Une appellation ambiguë
Le malaise créé par cette affaire n'est que plus grand car l'AMF, qui est au service de la protection de l'épargne, n'a pas non plus perçu la faiblesse des fonds de trésorerie qui font la part belle aux titres structurés. Comment justifier la présence des mots « monétaires », « cash », « moné », « sécurité »... dans les noms de fonds qui sont présentés comme étant des produits monétaires dynamiques dans les documents commerciaux > On peut s'étonner aussi que l'autorité de tutelle ne se soit pas élevée contre l'utilisation du terme « monétaire dynamique » par les agences de notation et dans les documents commerciaux des gestionnaires, tant cette appellation est ambiguë. D'ailleurs, l'analyse des documents commerciaux d'OPCVM qu'elle vient de publier sur son site Internet ne mentionne pas ce point, pas plus que celui de la sécurité illusoire offerte par les CDO. La plupart des souscripteurs ne différencient pas un fonds monétaire classique d'un fonds monétaire dynamique.
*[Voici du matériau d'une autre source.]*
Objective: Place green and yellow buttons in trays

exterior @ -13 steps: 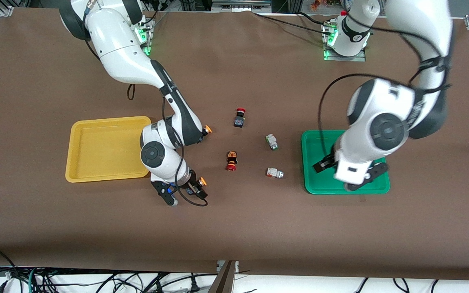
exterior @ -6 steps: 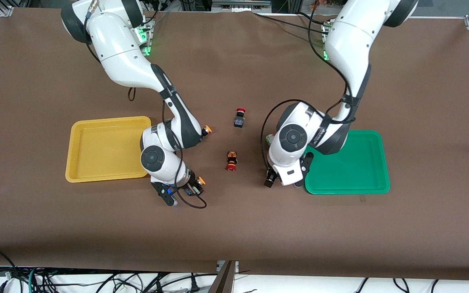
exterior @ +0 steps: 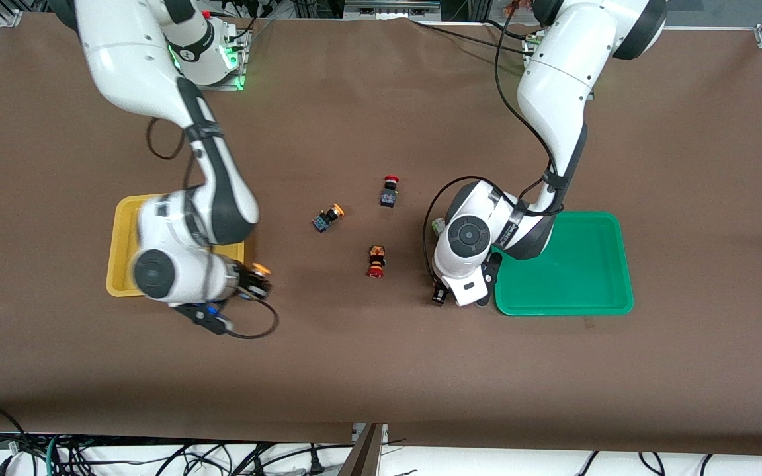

Cyril Julliard, président d'Eraam* : Il faut requalifier les monétaires dynamiques
Faut-il bannir le terme de monétaire dynamique >
Je me demande surtout si le terme de monétaire est bien adapté à ce genre de produit. Les gérants de fonds monétaires dynamiques sont obligés de prendre des risques importants en investissant sur le marché des CDO de subprime loans, obligations convertibles et actions pour tenir leurs objectifs de performance, alors que le souscripteur du fonds ne s'imagine pas être en risque en capital. Est-il normal de prendre des engagements sur des papiers illiquides alors que le souscripteur du fonds bénéficie d'une liquidité quotidienne > Peut-être faudrait-il requalifier ces produits. En revanche, les fonds de hedge funds sont perçus comme des produits très risqués et donc dangereux, ce qu'ils ne sont pas si les gestionnaires respectent les critères de répartition des risques. En effet, les fonds de fonds alternatifs ont une liquidité périodique en adéquation avec celle de leur portefeuille, ce qui n'est pas le cas des monétaires dynamiques, qui se trouvent coincés dans les périodes de crise de liquidités. Une requalification des monétaires dynamiques permettrait d'informer les souscripteurs sur la nature des risques de cette famille de fonds.
Que proposez-vous >
Il faut que les souscripteurs sachent s'ils achètent des parts d'un fonds monétaire, donc sans risque, ou s'ils se trouvent confrontés à un risque potentiel en contrepartie d'une rémunération supérieure au taux du marché monétaire. Cela permettrait de concevoir des produits par profil de risque. En effet, lorsqu'un fonds monétaire dynamique perd 15 % alors que son objectif de performance annuelle est de 4,5 %, il lui faudra plus de trois ans pour compenser sa chute. En revanche, une baisse de 10 % sur un fonds actions pourra être absorbée en six mois. Les risques pris par le fonds monétaire dynamique ne sont donc pas en phase avec ses objectifs.
Propos recueillis par Joël Antoine
(*) Eraam est une société de gestion de fonds de fonds alternatifs.